Başlamak için, tümör taşıyan fareden izole edilen hücreleri, tümör taşımayan fareden alınan dalak veya periferik kan mononükleer hücreleri ile birlikte çalışan bir platforma yerleştirin. Hücreleri FC blokerleri ve akış antikorları ile 1 ila 100 seyreltmede boyayın. Tüpleri karanlıkta 30 dakika boyunca buz üzerinde inkübe edin.

İnkübasyondan sonra, hücreleri PBS'de% 1 sığır serum albümini içinde yeniden süspanse etmeden önce santrifüjleme ile PBS'de iki kez yıkayın. Bir akış sitometresinde, CD45 + CD3 + hücrelerini sıralamak için, P1 kapısı oluşturmak için FSC-A ve SSC-A'ya dayalı canlı hücreleri geçit edin. Ardından, P2 kapısını oluşturmak için FSC-A ve FSC-H'ye dayalı olarak P1'den tek hücreleri geçitleyin.
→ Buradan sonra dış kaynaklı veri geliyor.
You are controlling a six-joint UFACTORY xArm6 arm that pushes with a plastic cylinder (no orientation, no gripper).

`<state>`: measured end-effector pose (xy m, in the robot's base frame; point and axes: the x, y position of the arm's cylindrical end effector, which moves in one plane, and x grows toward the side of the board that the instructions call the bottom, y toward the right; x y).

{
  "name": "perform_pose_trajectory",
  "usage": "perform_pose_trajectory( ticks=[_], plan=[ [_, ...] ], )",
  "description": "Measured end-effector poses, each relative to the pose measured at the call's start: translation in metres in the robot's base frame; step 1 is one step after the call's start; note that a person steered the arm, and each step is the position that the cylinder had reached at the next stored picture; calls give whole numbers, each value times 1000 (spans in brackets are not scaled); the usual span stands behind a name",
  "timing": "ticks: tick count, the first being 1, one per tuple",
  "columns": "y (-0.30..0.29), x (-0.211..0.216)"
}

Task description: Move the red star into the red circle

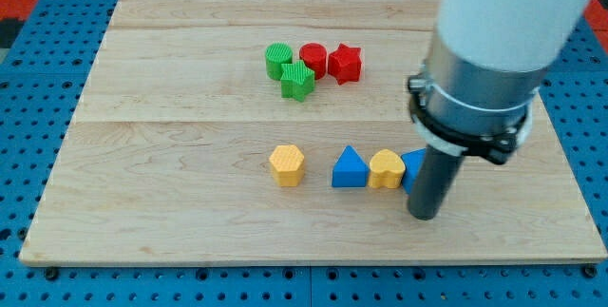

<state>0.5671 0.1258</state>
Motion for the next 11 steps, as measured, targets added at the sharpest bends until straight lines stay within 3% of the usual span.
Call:
perform_pose_trajectory(
  ticks=[2, 3, 4, 5, 7, 10, 11],
  plan=[
    [-1, -27],
    [45, -22],
    [97, -87],
    [91, -154],
    [80, -204],
    [-17, -217],
    [-77, -219]
  ],
)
CD45 ve CD3 kapısını kullanarak CD45 + CD3 + hücrelerini P2'den sıralayın. Sıralanan hücreleri toplama tüplerine toplayın.
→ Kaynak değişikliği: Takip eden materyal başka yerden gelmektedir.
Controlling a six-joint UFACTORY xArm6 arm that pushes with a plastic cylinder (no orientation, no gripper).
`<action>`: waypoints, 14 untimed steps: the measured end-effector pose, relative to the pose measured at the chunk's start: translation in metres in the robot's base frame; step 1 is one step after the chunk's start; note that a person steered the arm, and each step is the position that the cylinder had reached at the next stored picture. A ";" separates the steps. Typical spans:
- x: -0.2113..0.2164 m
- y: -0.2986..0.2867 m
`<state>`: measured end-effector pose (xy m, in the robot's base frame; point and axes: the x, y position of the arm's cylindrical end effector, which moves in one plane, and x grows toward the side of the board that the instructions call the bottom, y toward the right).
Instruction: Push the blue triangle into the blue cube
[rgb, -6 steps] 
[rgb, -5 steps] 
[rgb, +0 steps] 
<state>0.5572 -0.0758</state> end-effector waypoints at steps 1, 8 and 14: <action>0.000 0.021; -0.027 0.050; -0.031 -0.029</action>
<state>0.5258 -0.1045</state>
Santrifüj, CD45 + CD3 + hücrelerini 400 G'de dört santigrat derecede beş dakika boyunca sıraladı. Fare serumundaki hücreleri, mililitre başına 6 hücre gücüne 1 kez 10 konsantrasyonda yeniden süspanse edin ve buz üzerine yerleştirin. Tümörün neden olduğu alıcı fareyi bir işletim platformuna yerleştirin.

29 gauge 1/2 inçlik bir insülin şırıngası kullanarak, sıralanmış bağışıklık hücrelerini intraperitoneal olarak enjekte edin. Ardından, interlökin-2'yi art arda üç gün boyunca intraperitoneal olarak uygulayın.